I’m instantly alarmed at the thought. Where men are concerned, I’ve had a one-track mind focused on Cameron Whittaker since that very first English lecture. Even more so, since he got sick. Certainly since he died. And yet, this morning, I’ve already envisaged kissing Justin and Hugh. Is this some mid-life widowed reawakening?
I push back from him. What if I lose all rational thought? It’s that same strange impulse I get walking over bridges, thinking, ‘What if I irrationally lose my mind and throw my phone over the guard rail?’ ‘What if I step out into traffic?’ ‘What if I break into song in this meeting?’
What if I kiss my boss . . .
‘I think the turbulence is settling,’ Hugh says, disentangling himself from me but holding eye contact while we pay attention to every tiny movement of the plane. Moments pass while we stare at each other, alert for that falling sensation.
It never comes. We’re through the storm. He moves back and pulls the armrest down between us again.
Nothing to see here, Anne with an ‘e’.
19
The Ballina–Byron Gateway Airport has nothing on the bustle of Brisbane, but after the nightmarish flight, I don’t care where we are, so long as we’re on firm soil.
My phone springs to life with eleven missed calls from Mum. We’re still sitting on the plane waiting for the doors to open and the queue to move when I click on voicemail and settle in for what I suspect will be a masterclass in escalating hysteria.
‘. . . and then I said, as if I don’t have enough on my plate already, Gwen, now I’m contending with a sulky camellia! Oh, hello? Hello? It’s gone to the voice message. Katherine! Kate?
‘. . . Are you there? Can you hear me? Hello? She can’t hear me, Gwen. Lordy, that girl and her tragic life, but as I’ve tried to tell her, it doesn’t mean she should neglect the washing—
‘KATE! Now listen to me! A “once-in-a-hundred-years storm” has hit the whole east coast! Didn’t we just have this? What is going on with the weather? Is it the coal? Those poor librarians in Lismore already threw all the books out the window that other time—
‘They’ve GROUNDED A FLEET OF PLANES at Brisbane airport due to a “freak hail event”. Good grief! It’s end times! I’m going to phone Hugh. I’ll get more sense out of him!’
Please don’t, Mum.
‘Mary!’ Hugh says calmly, answering his phone and winking at me. ‘Kate’s here. No, we just landed safely in Ballina. Unscheduled stop, but everything’s fine. How’s Charlie?’

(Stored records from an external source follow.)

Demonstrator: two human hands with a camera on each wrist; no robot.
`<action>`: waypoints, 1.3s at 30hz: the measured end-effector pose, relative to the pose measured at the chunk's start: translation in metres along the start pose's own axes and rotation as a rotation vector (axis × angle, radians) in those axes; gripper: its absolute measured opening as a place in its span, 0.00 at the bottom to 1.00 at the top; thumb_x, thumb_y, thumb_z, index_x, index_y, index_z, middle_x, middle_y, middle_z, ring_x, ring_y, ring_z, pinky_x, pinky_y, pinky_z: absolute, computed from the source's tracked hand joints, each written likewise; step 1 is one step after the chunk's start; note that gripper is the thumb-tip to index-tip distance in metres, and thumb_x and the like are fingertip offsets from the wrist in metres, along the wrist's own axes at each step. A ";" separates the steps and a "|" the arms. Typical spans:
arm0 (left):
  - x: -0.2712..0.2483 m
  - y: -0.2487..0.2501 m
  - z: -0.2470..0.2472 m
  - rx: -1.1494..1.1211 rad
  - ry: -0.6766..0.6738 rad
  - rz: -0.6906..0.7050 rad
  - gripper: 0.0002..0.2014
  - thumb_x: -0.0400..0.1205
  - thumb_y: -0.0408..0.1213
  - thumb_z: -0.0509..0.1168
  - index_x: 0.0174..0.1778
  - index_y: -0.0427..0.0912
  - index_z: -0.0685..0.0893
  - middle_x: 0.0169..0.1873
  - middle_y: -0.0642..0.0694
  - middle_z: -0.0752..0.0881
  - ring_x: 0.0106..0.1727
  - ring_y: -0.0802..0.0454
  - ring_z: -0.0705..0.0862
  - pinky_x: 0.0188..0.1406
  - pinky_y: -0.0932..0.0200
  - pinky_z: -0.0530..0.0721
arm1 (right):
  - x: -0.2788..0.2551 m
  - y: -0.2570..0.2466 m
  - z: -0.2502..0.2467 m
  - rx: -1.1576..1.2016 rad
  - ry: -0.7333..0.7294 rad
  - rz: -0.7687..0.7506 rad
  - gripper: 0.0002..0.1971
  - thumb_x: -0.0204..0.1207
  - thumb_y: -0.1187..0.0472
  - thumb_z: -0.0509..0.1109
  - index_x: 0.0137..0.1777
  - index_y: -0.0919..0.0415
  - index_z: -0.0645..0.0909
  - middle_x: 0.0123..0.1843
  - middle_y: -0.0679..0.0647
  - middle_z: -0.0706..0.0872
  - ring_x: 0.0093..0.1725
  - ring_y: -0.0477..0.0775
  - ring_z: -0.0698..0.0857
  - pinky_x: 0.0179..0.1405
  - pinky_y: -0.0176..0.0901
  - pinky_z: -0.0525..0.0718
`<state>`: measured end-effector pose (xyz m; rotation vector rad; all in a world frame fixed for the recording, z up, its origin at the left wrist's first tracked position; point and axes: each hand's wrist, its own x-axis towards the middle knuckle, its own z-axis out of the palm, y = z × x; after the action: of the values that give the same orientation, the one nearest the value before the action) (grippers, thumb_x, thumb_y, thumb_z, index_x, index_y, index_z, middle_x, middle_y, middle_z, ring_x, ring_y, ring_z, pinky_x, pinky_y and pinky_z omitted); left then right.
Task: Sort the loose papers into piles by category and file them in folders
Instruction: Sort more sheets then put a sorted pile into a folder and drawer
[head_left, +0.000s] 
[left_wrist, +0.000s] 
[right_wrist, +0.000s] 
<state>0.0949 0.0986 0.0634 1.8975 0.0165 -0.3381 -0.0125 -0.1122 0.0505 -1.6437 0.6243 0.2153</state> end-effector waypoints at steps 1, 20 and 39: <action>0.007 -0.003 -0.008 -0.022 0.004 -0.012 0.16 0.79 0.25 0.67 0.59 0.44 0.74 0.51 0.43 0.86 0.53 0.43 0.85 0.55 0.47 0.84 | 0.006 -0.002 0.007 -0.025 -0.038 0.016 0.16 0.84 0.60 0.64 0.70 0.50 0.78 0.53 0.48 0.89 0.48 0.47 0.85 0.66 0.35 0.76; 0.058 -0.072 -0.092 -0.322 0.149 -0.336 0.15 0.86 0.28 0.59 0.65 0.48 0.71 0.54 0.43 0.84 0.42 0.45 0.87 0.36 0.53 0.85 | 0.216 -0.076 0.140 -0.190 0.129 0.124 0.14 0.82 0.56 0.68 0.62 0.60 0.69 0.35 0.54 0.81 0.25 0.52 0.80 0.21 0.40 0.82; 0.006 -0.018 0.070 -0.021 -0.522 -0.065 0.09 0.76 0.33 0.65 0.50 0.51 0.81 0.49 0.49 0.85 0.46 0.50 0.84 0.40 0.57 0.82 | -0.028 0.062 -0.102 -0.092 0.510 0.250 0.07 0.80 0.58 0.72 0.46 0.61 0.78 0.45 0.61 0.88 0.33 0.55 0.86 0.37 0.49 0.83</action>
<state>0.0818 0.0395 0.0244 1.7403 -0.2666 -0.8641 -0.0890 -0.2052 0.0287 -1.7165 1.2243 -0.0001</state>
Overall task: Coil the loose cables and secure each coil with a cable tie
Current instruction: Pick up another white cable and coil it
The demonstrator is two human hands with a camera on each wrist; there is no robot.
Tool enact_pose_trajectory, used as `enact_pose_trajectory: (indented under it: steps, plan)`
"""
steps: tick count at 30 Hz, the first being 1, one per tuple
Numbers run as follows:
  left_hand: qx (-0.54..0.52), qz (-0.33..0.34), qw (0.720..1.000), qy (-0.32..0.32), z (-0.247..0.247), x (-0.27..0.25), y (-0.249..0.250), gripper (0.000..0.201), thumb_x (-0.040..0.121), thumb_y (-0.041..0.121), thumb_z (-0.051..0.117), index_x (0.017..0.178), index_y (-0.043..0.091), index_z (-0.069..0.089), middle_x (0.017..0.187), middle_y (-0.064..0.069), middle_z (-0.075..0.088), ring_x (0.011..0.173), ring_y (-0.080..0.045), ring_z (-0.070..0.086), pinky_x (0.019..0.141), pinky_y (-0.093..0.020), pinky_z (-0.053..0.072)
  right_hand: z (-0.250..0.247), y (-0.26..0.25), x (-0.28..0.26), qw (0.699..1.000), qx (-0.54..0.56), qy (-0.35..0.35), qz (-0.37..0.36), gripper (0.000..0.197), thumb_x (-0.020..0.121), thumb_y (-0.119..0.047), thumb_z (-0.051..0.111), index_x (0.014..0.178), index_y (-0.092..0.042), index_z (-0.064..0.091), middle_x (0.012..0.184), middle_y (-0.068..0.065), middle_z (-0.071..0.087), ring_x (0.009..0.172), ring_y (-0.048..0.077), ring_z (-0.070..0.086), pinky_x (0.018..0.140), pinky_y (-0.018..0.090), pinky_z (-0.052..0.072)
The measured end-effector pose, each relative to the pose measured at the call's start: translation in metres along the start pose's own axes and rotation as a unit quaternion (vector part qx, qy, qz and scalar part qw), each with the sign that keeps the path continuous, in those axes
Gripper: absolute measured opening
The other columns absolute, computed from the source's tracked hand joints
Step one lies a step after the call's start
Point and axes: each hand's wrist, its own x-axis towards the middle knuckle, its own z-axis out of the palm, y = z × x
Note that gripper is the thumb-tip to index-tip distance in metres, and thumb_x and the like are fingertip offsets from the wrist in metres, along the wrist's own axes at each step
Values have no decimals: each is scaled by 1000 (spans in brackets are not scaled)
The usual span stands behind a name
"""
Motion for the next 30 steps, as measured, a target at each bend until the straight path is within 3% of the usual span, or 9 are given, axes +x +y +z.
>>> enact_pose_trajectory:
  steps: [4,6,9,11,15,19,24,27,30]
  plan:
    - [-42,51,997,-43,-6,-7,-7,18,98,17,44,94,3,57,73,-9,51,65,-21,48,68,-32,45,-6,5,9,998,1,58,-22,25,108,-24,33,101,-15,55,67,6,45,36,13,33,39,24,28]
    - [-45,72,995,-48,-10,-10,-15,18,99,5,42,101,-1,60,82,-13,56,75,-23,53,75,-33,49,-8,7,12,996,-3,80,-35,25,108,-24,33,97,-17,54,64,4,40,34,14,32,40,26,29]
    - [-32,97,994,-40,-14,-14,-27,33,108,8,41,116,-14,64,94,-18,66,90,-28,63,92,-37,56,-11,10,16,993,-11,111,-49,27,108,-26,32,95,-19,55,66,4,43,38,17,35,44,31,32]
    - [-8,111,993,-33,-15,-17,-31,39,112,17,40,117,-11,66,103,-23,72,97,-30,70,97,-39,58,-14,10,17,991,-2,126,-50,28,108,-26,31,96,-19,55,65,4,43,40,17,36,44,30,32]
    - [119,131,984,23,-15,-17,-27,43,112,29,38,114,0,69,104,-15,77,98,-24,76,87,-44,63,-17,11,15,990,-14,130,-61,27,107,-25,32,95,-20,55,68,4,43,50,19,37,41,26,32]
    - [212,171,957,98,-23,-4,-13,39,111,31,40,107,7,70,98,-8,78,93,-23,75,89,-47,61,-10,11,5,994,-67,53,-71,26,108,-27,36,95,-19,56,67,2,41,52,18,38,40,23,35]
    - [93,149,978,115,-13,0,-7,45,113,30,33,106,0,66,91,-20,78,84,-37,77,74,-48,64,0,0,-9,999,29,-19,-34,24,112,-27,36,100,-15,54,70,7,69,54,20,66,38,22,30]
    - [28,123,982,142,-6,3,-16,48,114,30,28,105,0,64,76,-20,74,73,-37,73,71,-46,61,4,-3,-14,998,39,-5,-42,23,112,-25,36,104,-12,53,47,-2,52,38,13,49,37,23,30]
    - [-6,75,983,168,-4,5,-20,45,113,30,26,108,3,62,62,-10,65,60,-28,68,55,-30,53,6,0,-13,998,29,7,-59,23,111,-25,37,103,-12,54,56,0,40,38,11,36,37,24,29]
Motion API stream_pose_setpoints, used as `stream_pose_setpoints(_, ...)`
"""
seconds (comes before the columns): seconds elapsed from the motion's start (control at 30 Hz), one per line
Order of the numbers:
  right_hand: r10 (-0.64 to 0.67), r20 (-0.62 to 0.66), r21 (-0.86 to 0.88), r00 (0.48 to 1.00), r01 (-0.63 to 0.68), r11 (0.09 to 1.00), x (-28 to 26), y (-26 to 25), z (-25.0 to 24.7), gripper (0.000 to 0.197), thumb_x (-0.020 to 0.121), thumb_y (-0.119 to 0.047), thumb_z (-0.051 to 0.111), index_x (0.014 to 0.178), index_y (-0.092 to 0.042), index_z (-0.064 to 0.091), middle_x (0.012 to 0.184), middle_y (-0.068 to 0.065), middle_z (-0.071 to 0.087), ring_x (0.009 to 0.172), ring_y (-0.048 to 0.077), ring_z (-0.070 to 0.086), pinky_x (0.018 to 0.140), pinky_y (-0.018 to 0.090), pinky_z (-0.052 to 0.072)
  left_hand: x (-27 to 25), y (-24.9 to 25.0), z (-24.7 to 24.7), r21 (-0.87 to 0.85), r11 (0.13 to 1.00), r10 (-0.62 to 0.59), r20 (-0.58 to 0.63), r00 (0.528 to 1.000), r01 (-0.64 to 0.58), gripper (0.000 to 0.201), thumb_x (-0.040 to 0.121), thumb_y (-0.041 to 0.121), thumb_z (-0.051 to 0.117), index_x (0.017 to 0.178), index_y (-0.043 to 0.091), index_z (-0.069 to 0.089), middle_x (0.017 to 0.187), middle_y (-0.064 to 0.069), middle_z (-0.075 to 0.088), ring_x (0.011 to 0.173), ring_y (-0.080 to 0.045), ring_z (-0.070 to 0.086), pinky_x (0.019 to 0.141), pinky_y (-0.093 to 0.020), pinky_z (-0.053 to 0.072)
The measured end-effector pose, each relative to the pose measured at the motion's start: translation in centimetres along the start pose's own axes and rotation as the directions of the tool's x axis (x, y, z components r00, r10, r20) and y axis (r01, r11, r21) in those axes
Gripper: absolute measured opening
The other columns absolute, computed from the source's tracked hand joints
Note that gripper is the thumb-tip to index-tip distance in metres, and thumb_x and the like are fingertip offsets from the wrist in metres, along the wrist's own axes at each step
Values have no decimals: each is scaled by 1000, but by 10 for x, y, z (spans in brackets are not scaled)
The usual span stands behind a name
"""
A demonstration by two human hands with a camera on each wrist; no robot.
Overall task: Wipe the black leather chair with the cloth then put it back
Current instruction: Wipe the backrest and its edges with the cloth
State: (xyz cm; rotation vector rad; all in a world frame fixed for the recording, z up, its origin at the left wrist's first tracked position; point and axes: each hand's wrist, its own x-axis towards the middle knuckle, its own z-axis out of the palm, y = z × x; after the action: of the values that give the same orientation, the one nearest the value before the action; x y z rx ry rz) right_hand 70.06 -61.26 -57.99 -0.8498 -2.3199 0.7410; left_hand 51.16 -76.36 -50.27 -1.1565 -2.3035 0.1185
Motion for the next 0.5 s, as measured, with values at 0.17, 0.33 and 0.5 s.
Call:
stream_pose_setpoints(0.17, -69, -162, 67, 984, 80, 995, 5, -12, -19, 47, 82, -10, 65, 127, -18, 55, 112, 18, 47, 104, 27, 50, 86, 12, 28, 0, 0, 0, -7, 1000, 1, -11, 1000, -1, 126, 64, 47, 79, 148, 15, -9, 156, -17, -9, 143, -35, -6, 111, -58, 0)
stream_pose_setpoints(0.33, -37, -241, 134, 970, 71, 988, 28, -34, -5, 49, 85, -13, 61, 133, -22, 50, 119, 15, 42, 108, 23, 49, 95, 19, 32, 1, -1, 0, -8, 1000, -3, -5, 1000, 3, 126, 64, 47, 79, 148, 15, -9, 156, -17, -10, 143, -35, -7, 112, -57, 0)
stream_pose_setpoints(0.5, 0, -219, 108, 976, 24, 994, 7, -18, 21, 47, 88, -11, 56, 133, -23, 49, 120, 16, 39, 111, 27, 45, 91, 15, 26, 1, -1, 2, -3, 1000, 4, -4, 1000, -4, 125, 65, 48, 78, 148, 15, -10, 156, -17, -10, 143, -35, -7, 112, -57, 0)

If my new neighbour is the Minecraft Whisperer, Hugh must be the Mary Whisperer. He has the same anxiety-reducing effect on Mum as I get listening to one of those sleep stories on the meditation apps, read by Matthew McConaughey or Regé-Jean Page. It’s exactly the level of composure we need now that we seem to be unexpectedly stuck in subtropical paradise two thousand kilometres short of our final destination.